### [WHAT TO PRODUCE]
Pull out from the material below all lines with "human".
╭─ STORED DATA
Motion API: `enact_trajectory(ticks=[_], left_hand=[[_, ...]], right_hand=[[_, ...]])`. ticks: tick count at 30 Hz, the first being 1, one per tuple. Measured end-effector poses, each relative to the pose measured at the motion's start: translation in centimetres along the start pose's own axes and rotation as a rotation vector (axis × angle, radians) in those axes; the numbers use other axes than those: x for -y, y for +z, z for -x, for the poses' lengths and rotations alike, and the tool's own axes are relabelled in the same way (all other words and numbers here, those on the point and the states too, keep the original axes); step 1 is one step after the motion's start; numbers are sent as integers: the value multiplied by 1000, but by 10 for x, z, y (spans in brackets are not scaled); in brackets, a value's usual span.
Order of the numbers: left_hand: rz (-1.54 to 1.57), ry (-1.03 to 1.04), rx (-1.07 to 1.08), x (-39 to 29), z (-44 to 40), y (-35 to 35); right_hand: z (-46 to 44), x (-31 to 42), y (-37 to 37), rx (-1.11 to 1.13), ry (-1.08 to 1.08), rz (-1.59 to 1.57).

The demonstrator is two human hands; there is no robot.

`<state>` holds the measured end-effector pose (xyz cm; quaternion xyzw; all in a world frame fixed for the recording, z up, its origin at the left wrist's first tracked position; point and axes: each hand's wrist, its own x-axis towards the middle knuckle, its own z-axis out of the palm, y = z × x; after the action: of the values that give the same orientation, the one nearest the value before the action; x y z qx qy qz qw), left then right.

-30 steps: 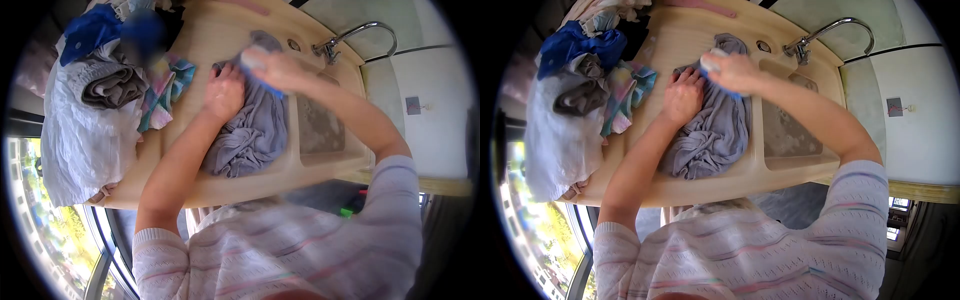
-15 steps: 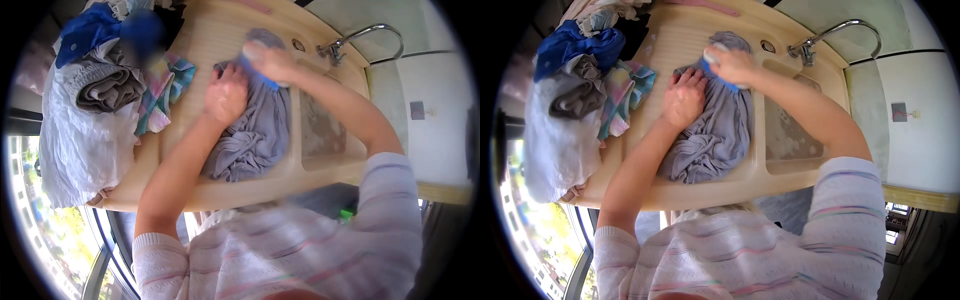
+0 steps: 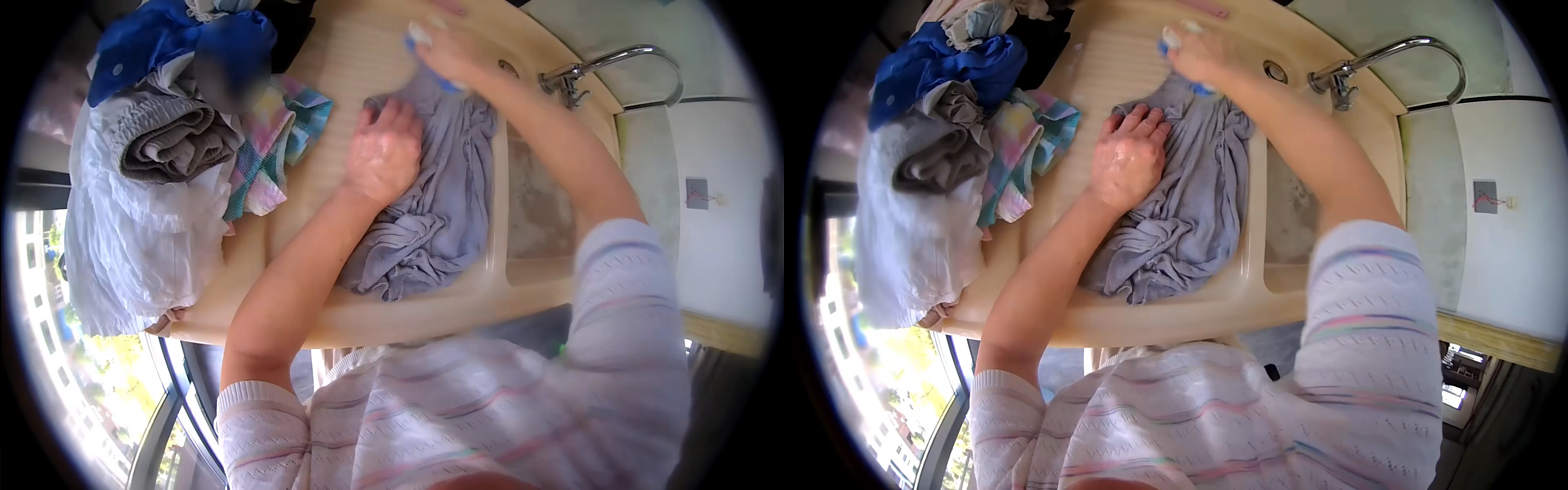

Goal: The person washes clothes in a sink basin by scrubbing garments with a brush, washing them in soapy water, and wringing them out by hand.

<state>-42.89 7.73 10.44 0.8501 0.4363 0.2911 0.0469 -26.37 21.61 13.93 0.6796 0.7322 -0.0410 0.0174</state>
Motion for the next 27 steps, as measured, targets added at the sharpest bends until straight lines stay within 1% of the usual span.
enact_trajectory(ticks=[3, 6, 8, 9, 10, 12, 13, 14, 15, 17, 18, 19, 20, 21, 22, 23, 25, 26, 27], left_hand=[[54, -6, -36, 5, -1, -7], [90, -15, -113, 1, 0, 0], [159, -76, -104, 1, -4, -2], [189, -106, -97, 2, -6, -3], [147, -110, -133, 1, -8, -4], [66, -114, -192, -1, -12, -4], [5, -96, -156, -1, -13, -4], [-55, -80, -123, 0, -15, -3], [-115, -66, -89, 2, -17, -3], [8, -244, -33, 14, -38, -3], [72, -335, -6, 22, -52, -5], [124, -477, 1, 28, -68, -19], [197, -534, -100, 42, -81, -26], [289, -636, -187, 43, -92, -39], [359, -670, -289, 56, -100, -42], [266, -674, -342, 66, -109, -44], [39, -551, -312, 94, -119, -27], [-94, -508, -234, 84, -117, -26], [-225, -464, -159, 65, -116, -23]], right_hand=[[-40, -13, -8, -55, 148, 114], [-4, -62, -10, -190, -12, -312], [48, -81, -33, -113, 138, -595], [70, -92, -31, -163, 148, -659], [91, -101, -26, -215, 160, -723], [132, -104, -14, -102, 171, -927], [151, -104, -2, -125, 118, -887], [173, -92, -5, -150, 24, -677], [192, -77, -10, -132, -43, -707], [213, -62, -19, -77, -119, -574], [221, -59, -17, -78, -167, -577], [227, -55, -16, -79, -212, -579], [235, -46, -27, 2, -190, -427], [239, -42, -29, 70, -203, -353], [242, -39, -29, 100, -243, -344], [244, -37, -30, 129, -284, -336], [247, -34, -41, 252, -266, -346], [248, -33, -44, 314, -261, -345], [246, -37, -45, 339, -270, -429]])
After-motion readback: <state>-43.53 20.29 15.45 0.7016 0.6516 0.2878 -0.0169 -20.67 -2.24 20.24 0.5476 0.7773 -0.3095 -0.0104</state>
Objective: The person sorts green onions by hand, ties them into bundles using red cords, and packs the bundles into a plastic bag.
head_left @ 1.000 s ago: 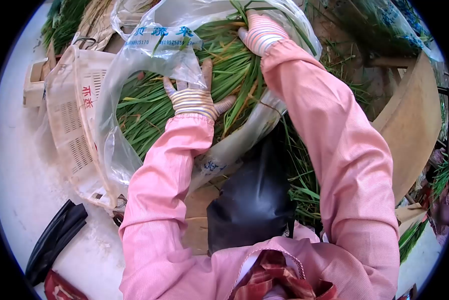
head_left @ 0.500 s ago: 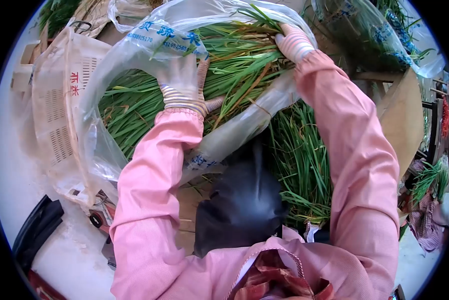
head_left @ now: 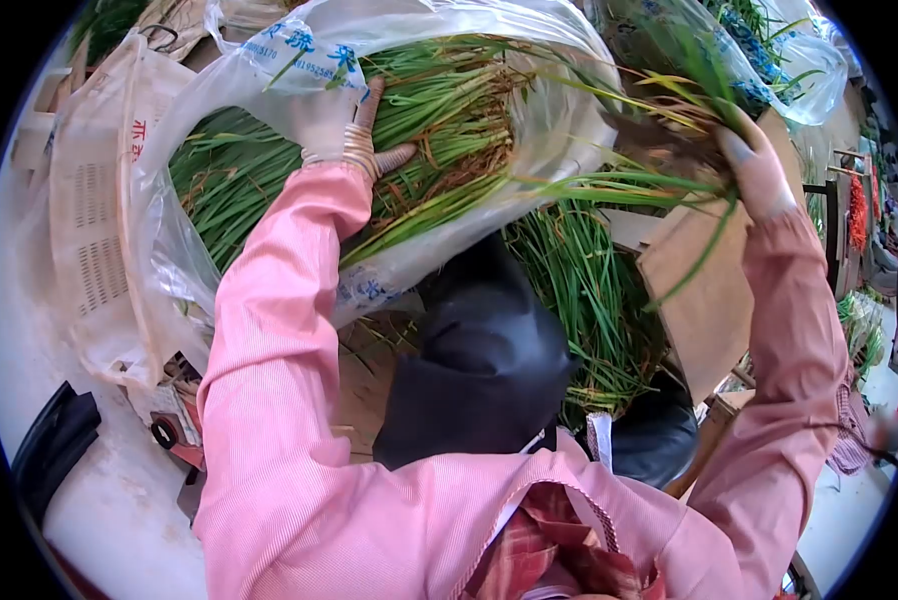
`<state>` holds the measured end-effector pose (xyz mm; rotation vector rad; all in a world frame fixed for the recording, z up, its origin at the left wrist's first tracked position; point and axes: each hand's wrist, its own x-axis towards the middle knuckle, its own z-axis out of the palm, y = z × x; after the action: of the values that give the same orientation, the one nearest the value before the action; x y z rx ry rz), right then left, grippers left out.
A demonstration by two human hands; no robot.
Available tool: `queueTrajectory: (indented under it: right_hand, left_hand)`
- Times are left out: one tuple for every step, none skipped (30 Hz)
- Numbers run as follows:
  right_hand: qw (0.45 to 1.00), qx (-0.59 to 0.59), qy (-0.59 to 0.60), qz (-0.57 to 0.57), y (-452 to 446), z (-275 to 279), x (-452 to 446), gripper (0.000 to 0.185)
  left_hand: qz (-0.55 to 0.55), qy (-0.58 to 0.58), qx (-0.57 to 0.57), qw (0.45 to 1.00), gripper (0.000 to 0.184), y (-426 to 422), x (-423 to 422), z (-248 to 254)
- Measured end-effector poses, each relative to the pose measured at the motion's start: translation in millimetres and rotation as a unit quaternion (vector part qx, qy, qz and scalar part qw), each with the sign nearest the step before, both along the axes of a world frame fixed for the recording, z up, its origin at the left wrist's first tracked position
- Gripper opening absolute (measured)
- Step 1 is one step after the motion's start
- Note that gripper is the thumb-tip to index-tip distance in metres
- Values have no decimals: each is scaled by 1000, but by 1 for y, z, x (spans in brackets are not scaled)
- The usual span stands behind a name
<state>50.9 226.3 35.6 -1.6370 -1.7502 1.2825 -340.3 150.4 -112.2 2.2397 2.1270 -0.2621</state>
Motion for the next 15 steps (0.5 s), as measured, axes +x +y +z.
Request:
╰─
### [WRITTEN SOLUTION]
The demonstrator is two human hands; there is no robot.
A demonstration by two human hands; no robot.

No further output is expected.